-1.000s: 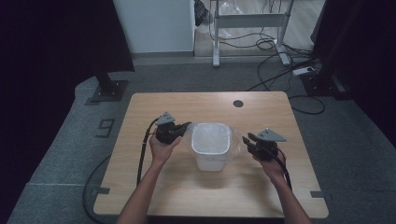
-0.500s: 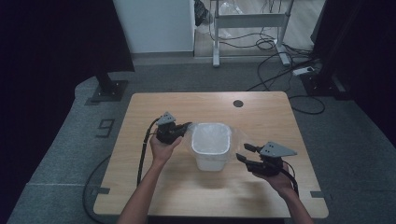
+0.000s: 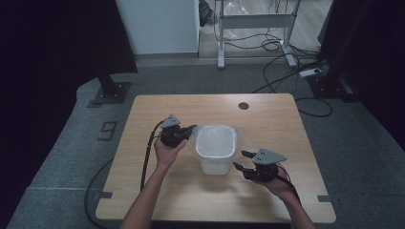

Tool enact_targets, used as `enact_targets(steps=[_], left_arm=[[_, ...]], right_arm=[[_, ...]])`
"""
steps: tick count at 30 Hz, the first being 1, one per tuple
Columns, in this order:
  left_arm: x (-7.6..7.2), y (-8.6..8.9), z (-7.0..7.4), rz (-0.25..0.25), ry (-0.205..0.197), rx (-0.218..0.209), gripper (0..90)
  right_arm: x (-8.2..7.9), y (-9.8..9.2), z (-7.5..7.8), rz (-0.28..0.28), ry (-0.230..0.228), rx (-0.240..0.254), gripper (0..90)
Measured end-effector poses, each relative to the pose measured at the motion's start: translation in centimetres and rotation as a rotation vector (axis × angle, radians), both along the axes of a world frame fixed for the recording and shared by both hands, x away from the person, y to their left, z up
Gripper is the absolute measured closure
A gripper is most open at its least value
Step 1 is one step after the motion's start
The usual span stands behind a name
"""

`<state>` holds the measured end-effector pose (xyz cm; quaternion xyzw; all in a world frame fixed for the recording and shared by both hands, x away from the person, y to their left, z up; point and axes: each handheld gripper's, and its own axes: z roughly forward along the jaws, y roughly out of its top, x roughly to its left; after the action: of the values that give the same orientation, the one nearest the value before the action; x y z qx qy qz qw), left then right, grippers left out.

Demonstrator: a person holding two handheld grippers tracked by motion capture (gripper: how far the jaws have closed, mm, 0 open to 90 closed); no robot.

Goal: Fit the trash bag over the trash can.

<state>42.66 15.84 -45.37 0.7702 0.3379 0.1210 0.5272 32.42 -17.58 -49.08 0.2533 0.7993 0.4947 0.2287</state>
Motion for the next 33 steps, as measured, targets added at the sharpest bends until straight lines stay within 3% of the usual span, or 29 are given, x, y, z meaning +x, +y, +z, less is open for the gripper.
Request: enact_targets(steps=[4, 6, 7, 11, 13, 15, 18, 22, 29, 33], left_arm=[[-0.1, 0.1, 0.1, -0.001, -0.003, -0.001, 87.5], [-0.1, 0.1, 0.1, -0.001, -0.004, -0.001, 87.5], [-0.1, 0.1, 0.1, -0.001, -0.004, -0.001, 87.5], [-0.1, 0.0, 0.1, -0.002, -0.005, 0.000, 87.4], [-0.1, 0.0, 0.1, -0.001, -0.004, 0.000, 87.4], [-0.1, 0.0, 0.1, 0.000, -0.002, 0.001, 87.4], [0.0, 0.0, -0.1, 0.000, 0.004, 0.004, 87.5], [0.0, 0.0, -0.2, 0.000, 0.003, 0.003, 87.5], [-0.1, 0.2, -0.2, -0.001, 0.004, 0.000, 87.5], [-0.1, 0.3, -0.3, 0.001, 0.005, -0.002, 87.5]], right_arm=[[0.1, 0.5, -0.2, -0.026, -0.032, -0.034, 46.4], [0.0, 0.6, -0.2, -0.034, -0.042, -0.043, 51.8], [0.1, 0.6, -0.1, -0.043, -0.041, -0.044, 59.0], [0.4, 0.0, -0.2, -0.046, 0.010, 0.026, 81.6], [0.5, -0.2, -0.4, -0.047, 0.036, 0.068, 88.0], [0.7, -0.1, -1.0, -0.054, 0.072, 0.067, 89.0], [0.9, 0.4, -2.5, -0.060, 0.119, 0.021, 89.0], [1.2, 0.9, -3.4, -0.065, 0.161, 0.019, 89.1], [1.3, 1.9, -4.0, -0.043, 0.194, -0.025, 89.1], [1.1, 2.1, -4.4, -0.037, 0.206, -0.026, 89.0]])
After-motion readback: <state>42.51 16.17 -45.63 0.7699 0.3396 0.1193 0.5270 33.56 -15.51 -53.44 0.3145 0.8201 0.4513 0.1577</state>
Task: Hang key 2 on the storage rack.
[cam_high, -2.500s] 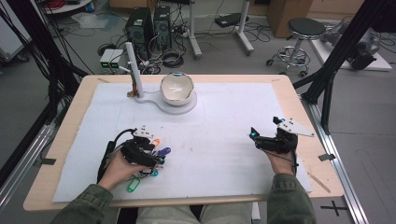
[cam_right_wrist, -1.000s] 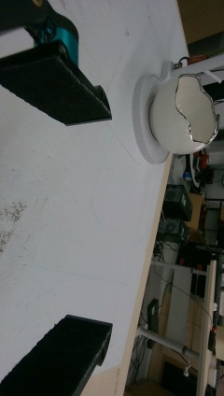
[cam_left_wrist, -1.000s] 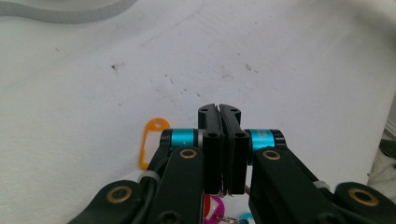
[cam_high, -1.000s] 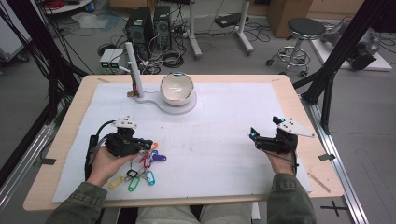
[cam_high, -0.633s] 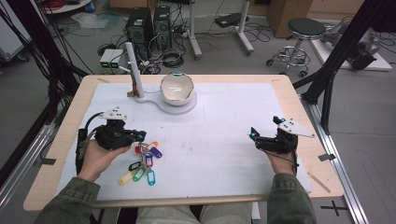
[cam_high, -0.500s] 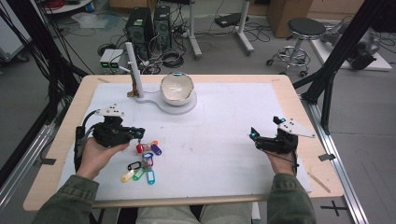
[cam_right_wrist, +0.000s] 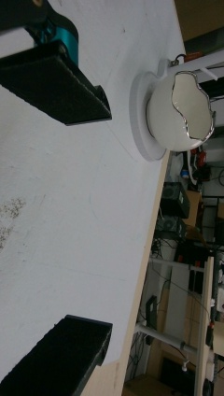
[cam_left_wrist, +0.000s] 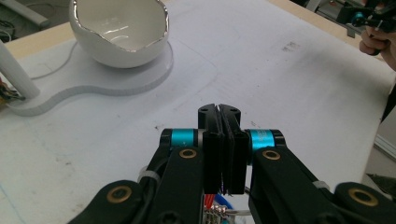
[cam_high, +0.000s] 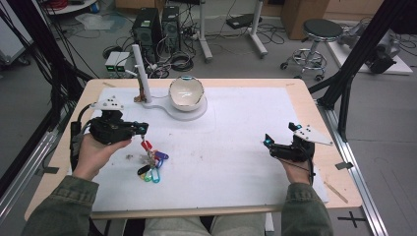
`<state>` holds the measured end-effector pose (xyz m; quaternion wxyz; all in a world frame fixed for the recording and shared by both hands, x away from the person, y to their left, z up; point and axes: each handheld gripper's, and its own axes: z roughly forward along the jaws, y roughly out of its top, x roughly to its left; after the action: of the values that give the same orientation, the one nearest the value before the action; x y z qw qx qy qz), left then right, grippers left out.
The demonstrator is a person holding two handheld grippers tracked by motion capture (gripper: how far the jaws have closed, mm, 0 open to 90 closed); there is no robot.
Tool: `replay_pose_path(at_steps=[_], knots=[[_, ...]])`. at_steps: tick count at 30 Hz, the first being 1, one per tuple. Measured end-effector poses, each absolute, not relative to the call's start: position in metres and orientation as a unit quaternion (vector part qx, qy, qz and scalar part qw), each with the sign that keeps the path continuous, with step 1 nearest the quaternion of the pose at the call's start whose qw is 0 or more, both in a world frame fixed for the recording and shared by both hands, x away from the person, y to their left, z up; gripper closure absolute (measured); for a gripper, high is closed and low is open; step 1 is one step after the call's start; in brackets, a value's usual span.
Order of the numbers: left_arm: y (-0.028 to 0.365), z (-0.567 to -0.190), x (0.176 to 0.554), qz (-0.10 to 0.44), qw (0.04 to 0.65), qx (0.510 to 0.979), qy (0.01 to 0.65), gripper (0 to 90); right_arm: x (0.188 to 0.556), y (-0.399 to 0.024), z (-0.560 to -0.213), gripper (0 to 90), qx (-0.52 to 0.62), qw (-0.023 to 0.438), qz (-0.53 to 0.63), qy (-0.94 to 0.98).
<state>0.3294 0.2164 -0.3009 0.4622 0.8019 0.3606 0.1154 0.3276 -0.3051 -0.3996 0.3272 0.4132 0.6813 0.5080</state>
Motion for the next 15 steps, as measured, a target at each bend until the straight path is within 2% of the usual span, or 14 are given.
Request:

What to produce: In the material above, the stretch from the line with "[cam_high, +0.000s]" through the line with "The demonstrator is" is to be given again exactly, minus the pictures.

Response to this task:
[cam_high, +0.000s] 
`<state>` holds the measured end-effector pose (xyz m; quaternion wxyz; all in a world frame fixed for the recording and shared by both hands, x away from the person, y to their left, z up; point and axes: each handheld gripper's, and its own axes: z roughly forward along the jaws, y roughly out of its top, x roughly to its left; after the action: of the values that give the same orientation, the one nearest the value before the action; x y z qw qx qy qz), left then right, grippers left out.
The demonstrator is a person holding two handheld grippers tracked by motion capture (gripper: how far the jaws have closed, mm, 0 open to 90 closed); there is no robot.

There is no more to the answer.